Any help with Pho stock?
Hi everybody.
Does anyone have a recipe for a really, really god stock for Pho?
I swa Rick Stein praising this Vietnamese soup on his series "Rick Stein's Eastern Odyssey". He tells how important the stock is for the dish, and then mentions that the best stocks are from Bangkok where they are simmered for 24 hours.
I've searched around a bit, and even though there are a few decent recipes around, a depressingly big number of them start with the sentence "Empty the content of the bag in a large pot.."
That's not what I'm after. I want to make one of the really, really good ones so I can impress my Vietnamese friends (foreign students that are clueless in the kitchen).

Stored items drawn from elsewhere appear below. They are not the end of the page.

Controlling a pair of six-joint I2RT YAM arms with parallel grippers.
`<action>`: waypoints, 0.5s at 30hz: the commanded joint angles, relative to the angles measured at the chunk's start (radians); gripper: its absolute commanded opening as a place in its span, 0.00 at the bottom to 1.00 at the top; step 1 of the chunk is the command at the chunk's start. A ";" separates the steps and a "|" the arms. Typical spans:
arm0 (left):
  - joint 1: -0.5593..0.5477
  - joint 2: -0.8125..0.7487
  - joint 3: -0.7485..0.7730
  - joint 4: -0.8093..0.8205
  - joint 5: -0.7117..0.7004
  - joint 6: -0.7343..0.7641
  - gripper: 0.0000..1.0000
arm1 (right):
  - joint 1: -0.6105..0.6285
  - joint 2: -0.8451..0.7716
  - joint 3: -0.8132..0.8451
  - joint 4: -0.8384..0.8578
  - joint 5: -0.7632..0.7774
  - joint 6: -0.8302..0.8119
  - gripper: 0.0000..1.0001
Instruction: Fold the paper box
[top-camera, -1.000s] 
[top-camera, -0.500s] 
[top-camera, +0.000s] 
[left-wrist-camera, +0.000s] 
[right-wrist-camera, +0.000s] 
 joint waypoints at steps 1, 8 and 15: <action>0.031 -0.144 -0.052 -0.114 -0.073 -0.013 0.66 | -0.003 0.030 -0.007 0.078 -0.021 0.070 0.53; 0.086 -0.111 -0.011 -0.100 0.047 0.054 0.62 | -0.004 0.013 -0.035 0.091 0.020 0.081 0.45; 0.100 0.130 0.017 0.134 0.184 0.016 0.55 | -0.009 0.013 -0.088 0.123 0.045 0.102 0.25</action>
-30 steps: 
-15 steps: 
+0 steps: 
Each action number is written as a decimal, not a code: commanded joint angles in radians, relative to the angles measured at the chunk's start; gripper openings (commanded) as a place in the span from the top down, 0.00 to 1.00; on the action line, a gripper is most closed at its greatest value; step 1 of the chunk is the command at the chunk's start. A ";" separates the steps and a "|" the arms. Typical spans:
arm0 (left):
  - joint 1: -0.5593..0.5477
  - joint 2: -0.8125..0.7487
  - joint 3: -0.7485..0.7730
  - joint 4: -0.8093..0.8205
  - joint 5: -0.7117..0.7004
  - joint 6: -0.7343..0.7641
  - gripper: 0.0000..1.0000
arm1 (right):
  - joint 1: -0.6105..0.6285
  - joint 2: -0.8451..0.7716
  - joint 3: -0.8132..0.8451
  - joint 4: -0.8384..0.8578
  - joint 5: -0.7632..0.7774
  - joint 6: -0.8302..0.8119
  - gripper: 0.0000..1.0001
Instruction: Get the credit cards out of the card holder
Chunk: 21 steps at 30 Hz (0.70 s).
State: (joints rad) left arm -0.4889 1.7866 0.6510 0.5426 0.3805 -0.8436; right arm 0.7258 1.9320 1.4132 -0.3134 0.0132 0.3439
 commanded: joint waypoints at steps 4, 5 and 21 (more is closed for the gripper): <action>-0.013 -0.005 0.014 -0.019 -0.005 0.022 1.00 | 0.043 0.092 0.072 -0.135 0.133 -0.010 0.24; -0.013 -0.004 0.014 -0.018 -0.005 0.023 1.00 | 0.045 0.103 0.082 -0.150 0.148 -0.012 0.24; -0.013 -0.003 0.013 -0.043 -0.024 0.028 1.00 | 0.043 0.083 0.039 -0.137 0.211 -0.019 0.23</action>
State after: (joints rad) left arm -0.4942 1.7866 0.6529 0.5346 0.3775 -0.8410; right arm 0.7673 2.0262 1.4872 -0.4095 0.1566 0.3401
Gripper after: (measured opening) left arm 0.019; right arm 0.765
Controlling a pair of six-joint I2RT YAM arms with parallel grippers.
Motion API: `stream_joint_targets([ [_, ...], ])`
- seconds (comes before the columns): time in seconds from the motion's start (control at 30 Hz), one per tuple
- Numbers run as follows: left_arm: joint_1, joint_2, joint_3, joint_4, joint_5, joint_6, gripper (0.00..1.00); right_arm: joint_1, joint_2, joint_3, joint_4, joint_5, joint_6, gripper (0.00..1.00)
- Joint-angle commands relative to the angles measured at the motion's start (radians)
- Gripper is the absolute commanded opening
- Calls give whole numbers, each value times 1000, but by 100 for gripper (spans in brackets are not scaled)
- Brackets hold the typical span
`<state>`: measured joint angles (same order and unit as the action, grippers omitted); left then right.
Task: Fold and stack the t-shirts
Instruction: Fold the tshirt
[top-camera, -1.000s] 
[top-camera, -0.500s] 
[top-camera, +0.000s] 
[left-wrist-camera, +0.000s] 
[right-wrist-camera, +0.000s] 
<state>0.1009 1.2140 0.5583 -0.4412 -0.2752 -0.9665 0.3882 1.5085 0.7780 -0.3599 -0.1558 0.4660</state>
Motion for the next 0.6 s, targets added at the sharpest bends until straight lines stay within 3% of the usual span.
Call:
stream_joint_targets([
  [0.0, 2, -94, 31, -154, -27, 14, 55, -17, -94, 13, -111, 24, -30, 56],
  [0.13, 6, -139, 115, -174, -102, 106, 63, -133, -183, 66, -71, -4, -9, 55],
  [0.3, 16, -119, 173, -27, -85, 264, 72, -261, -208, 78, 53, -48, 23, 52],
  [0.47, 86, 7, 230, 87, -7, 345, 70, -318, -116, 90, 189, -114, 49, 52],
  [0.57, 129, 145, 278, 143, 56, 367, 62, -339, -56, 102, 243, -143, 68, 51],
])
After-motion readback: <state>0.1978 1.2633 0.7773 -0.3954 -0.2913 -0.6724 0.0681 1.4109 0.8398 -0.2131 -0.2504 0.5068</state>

There must be some good recipes available somewhere. This soup is close to religion in it's homeland.
-
-
These two recipes are almost the same, only Kenji has 5# of oxtail and beef shank, where Andrea has 5-6# of beef bones. The choice is yours: the cost of each is different, and if you do all oxtail and beef shank, you will have quite a bit of meat left over. Kenji has coriander and fennel in his recipe, which I would leave out.
http://www.vietworldkitchen.com/blog/2008/10/pho-beef-noodle-soup.html
›5 Replies-
re: jaykayen
Thanks. Both looks a lot more promising than the ones I have found previously.
None of them calls for a 24 hour simmer, though...To be a near-religious affair in it's homeland, there is surprisingly little material on pho on the internet. No dedicated homepages, long discussion threads and no quarreling over ingredients and no fighting over the best process for making the stock.
Then again, maybe they do exist in Vietnamese.Oh, by the way: I meant Hannoi, of course, not Bangkok.
-
-
re: jaykayen
Sure, but eco friendliness isn't my main concern when I'm trying to find the perfect stock. And usually when i slow cook stuff I just pop it in the oven, which is well isolated, so I actually think I use less energy vs. stove top cooking.
Anyway, there must be a reason why they cook it for 24 hours. Heat vs. time is one thing. Heat vs. time vs. taste is a whole different story.